English even attracted the attention of well-known muralist Jan Brown Checco as part of a community project entitled the “Murals and Can-paign” project. The themes and images consisted of temporary murals created for the Vine Street corridor between Central Parkway and Liberty Street. The inspiration came from the hearts and minds of young people living in Over the Rhine. The workshop engaged 60 participants during five months at Peaslee Neighborhood Center, a convocation teaching the teens “to be more aware of the importance of public art and its responsibility to uplift life on the streets.”

Finally, there are these observations from the Intu Outsider Art web site, produced by a tag-team of area artists: “We drove down to Main Street bustling with the activities of the monthly Final Friday. We knew our destination. We saw Ronald English sitting on the stoop [and] was conversing with passers-by and had cardboard and his colored pencils. He waved excitedly and raised a framed piece as a flag.

“We parked and by the time we had gotten to the storefronts of Shadeau and Envoi, he had already made his way down the street. [English] said he had heard about ‘this website’ and said he wanted to sell the drawing he had done of a personality from American Idol. He said ‘it looks just like her ... it's Susan Boyle.’

“We purchased the work and began to pursue answers regarding his (recent) absence. He explained that he had been in the hospital for months recovering from the amputation of six more toes. He had previously had three removed, results of gangrene.

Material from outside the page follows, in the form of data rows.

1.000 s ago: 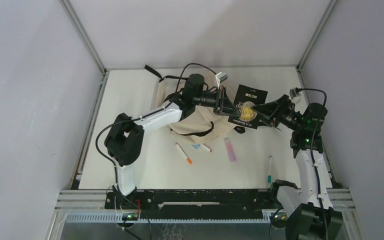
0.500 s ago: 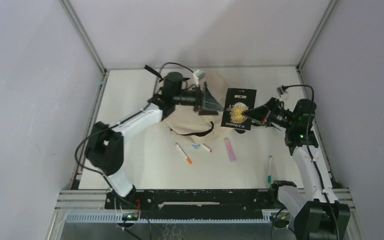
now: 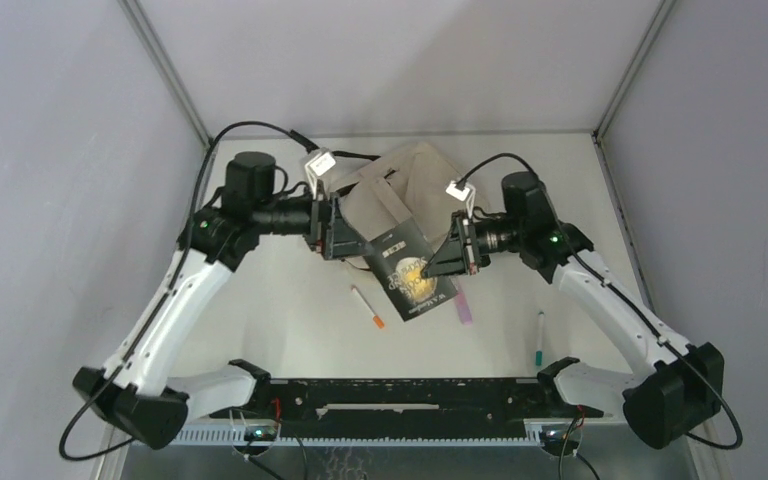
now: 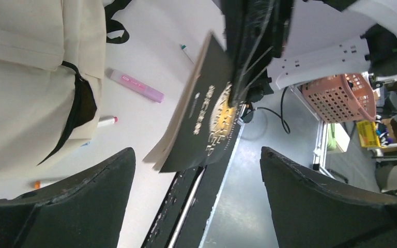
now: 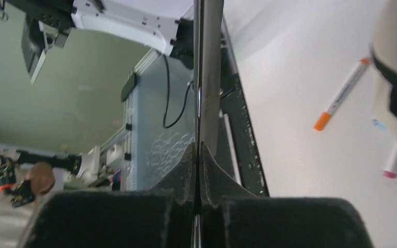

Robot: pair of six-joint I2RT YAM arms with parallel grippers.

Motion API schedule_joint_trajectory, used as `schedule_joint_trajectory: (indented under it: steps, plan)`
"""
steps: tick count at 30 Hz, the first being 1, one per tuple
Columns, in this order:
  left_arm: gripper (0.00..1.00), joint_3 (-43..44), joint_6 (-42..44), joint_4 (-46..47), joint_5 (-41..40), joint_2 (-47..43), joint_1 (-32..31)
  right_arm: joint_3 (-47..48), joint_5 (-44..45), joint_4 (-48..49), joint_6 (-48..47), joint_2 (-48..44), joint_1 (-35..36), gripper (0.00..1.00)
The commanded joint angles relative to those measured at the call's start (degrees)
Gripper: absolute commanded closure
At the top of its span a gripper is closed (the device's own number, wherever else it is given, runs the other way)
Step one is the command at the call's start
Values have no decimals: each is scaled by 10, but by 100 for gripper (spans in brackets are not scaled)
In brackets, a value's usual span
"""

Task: Pack the student bag
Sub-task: Pick up the book from the center of the board.

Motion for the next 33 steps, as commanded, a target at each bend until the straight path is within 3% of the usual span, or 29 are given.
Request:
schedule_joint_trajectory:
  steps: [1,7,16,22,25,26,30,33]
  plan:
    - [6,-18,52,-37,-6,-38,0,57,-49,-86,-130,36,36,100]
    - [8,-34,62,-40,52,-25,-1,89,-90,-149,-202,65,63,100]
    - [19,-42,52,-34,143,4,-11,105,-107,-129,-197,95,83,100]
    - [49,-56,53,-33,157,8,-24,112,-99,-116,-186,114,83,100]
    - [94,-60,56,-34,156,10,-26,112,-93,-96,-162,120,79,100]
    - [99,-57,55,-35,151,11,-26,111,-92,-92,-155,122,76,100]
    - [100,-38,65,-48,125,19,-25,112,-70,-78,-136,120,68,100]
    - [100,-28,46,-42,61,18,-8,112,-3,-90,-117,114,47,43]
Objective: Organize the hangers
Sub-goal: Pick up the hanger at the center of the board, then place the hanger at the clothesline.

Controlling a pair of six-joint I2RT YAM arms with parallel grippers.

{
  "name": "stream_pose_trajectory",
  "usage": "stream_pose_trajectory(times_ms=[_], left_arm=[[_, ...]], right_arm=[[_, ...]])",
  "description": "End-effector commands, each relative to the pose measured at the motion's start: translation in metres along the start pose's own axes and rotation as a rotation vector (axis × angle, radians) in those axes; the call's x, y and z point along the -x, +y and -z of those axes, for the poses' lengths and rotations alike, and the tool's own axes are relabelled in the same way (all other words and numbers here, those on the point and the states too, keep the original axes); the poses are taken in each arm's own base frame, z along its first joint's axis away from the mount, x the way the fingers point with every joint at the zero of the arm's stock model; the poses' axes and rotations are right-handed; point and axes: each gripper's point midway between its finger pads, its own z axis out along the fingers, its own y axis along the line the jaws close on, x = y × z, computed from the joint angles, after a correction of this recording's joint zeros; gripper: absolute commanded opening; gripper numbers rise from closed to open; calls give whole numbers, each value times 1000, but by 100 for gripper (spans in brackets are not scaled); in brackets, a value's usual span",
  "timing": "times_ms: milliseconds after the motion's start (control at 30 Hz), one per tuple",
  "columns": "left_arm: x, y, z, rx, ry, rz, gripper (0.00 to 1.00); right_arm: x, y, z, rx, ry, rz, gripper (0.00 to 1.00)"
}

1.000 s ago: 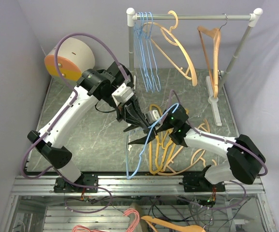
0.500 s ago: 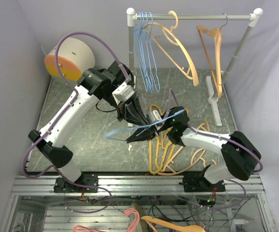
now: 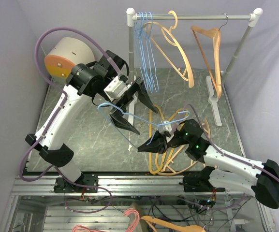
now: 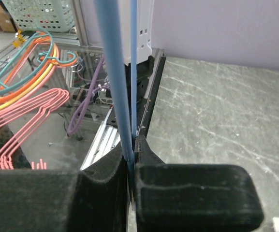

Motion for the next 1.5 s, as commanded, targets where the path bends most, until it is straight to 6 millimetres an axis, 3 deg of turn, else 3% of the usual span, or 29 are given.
stream_pose_trajectory(times_ms=[0,67,200,300,367,467,567,667,867,933,1067,1267,1467], left_arm=[[9,4,4,29,38,-62,99],[9,14,10,81,112,-106,99],[20,70,39,417,263,-57,99],[34,115,88,795,358,-95,99],[51,140,136,1107,397,-128,99],[83,150,187,1412,402,-201,99],[111,142,239,1726,400,-240,99],[129,122,281,1981,430,-271,99],[150,88,298,2117,388,-262,99],[147,83,302,2134,425,-263,99],[121,73,301,2089,552,-220,99],[111,33,338,2292,552,-138,99],[83,12,343,2274,571,-28,99]], right_arm=[[-28,5,5,-127,84,-119,0],[-40,13,2,-172,147,-131,0],[-72,20,-3,-256,299,-172,0],[-92,17,-3,-319,361,-208,0],[-102,11,0,-383,376,-229,0],[-112,5,1,-445,364,-265,0],[-123,-2,7,-538,383,-339,0],[-133,-11,18,-654,438,-423,0],[-139,-9,35,-828,467,-603,0],[-143,-8,45,-892,464,-640,0],[-140,-8,64,-1028,428,-714,0],[-144,7,80,-1113,502,-803,0],[-131,-9,115,-1414,590,-781,0]])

“We spoke about the direct or obvious transference of Ronald’s mood to the tone of the work. Choices in subject, tone, color, fragmentation, all appear as parallel.”

Ronald Leroy English was born in Cumminsville in 1955. He attended school here, won school spelling bees and excelled in sports, particularly basketball as a center. He mentions that he has a “bunch” of brothers and sisters as well as half-brothers and sisters. English says he served in the Army National Guard, according to one online artist’s biography. During the time he was away in National Guard service, his mother was murdered. English says he returned to discover he had no remaining possessions or a home. He’s since lived on the streets, experiencing the desperation associated with substance abuse.

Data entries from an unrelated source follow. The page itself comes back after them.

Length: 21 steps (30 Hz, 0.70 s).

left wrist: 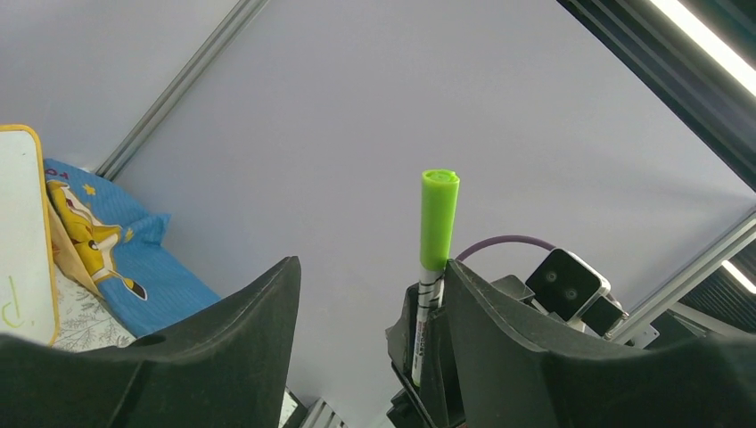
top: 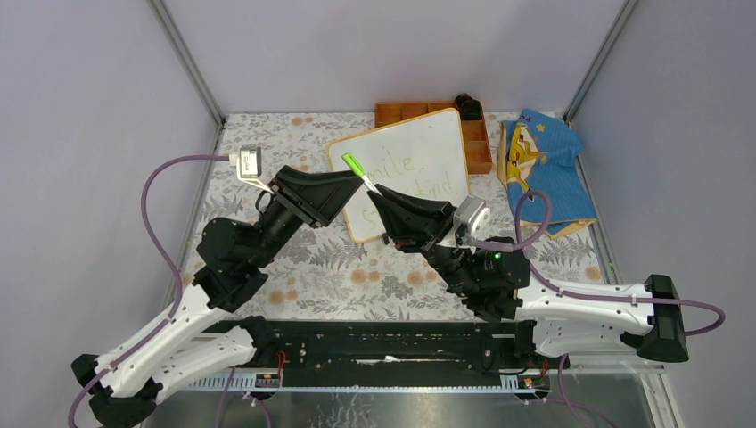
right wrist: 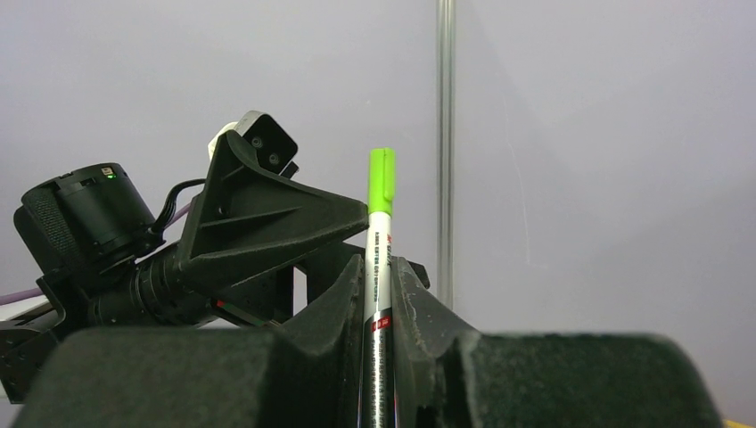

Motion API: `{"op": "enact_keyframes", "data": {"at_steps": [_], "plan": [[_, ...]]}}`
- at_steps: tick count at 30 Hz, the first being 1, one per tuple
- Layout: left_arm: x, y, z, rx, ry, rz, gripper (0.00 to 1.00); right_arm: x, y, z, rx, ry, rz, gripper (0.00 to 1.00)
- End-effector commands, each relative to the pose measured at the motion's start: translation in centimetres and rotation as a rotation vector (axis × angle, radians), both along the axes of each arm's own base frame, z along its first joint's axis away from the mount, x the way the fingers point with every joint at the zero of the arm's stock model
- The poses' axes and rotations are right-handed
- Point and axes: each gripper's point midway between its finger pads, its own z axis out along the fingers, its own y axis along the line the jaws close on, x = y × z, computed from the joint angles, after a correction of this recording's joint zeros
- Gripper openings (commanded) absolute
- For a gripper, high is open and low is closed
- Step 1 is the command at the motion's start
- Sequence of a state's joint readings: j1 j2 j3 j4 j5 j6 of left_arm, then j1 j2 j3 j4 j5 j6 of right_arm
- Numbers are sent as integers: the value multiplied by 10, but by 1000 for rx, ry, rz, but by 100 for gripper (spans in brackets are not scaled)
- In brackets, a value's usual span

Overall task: Write a sentence on the whiteboard
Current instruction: Place the whiteboard marker at the center of the board.

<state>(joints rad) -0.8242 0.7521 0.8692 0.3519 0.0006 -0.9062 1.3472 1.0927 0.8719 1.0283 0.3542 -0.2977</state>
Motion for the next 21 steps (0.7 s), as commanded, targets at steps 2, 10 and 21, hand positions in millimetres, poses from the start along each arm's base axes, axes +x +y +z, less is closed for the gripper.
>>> {"op": "enact_keyframes", "data": {"at_steps": [2,10,21], "plan": [[-8,-1,19,-37,-59,-27,64,-7,-3,9,42,-6,40,0],[-9,-4,18,-37,-64,-43,56,-5,0,5,37,4,36,0],[-5,-1,11,-37,-44,-19,21,-4,4,-5,-7,34,42,0]]}}
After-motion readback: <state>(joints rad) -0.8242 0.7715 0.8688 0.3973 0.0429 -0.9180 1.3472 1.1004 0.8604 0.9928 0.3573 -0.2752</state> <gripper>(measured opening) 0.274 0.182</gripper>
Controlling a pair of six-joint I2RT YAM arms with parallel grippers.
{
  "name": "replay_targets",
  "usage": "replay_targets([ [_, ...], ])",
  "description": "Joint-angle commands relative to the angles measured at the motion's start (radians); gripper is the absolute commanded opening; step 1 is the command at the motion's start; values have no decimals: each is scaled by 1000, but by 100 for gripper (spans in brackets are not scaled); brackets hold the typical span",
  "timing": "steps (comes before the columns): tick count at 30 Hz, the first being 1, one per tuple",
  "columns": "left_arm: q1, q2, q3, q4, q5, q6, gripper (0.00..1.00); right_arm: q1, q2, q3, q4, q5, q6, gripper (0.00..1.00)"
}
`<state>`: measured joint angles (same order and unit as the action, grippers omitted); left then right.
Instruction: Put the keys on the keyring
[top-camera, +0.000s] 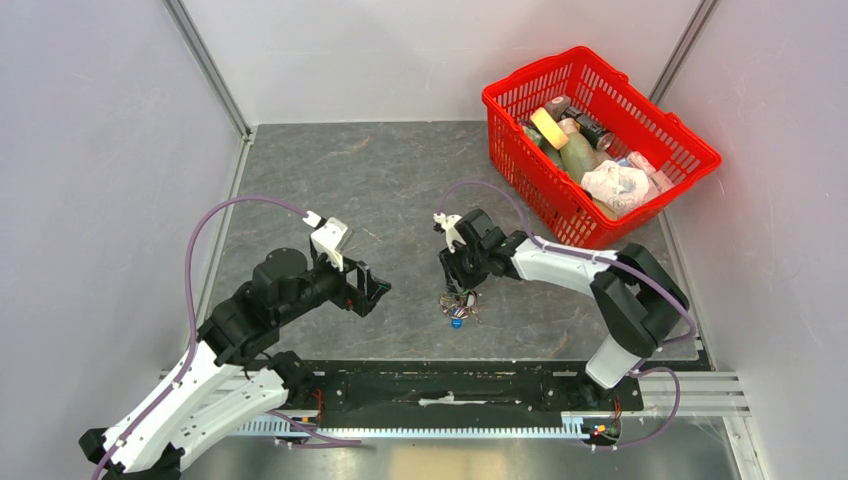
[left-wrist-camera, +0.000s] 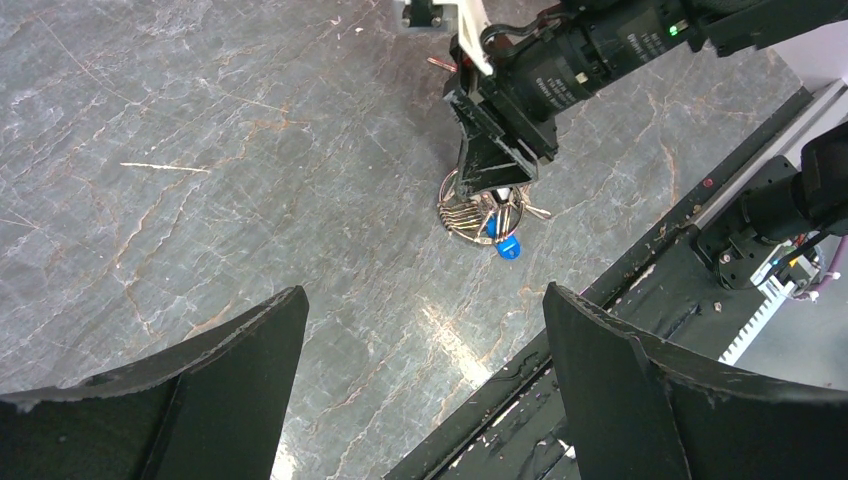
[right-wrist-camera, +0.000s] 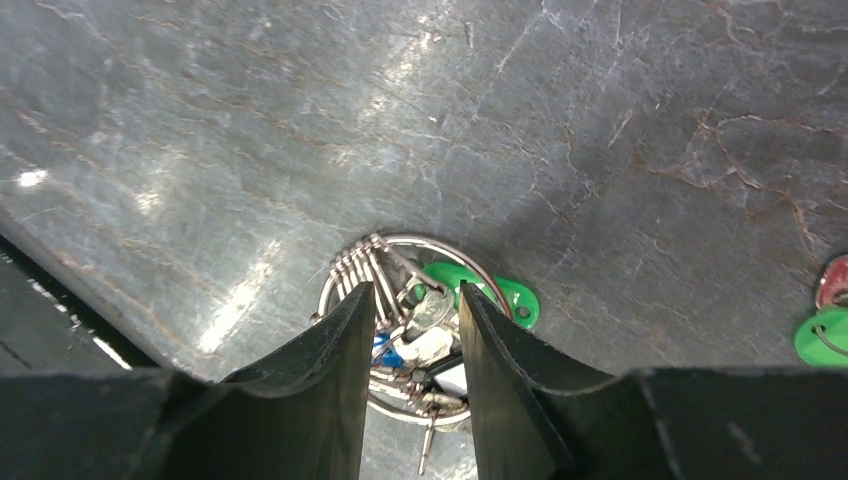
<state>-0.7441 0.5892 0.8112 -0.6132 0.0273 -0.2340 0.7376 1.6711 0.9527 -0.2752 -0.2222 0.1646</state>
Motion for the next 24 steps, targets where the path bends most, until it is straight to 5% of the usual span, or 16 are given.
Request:
replay_targets([
  [1,-3,4,0,10,-1,19,94,11,-128,11,-12,-16,1,44],
  [9,0,6,2,11,1,19,94,27,-223,-38,-55,-40,0,45],
  [24,9,11,2,12,16,19,94,51,-125,-47,10,-72,68,39],
])
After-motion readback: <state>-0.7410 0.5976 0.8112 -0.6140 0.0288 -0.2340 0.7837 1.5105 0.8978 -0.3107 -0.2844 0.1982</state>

English has participated in art projects sponsored by behavioral services associated with mental disease. His various projects have linked him with Visionaries and Voices, the Greater Cincinnati Coalition for the Homeless, and Our Daily Bread.

English says he actually began drawing in the late 1990s. He was staying in a room with the door open and he woke up to see paint cans in the hallway. It’s exactly as one onlooker observed, amid the crowd at the Pendleton Art Center: “That was his moment of discernment, his lightning-bolt flash of percipient insight.”

(Cincinnati’s English, by the way, is not to be confused with the better-known artist Ron English, a nationally known figure who coined the term “POPaganda” to describe a trademark fusion of high and low imagery, mixing superheroes and comic strips with art history iconography in a prolific output of paintings, billboards and sculptures.)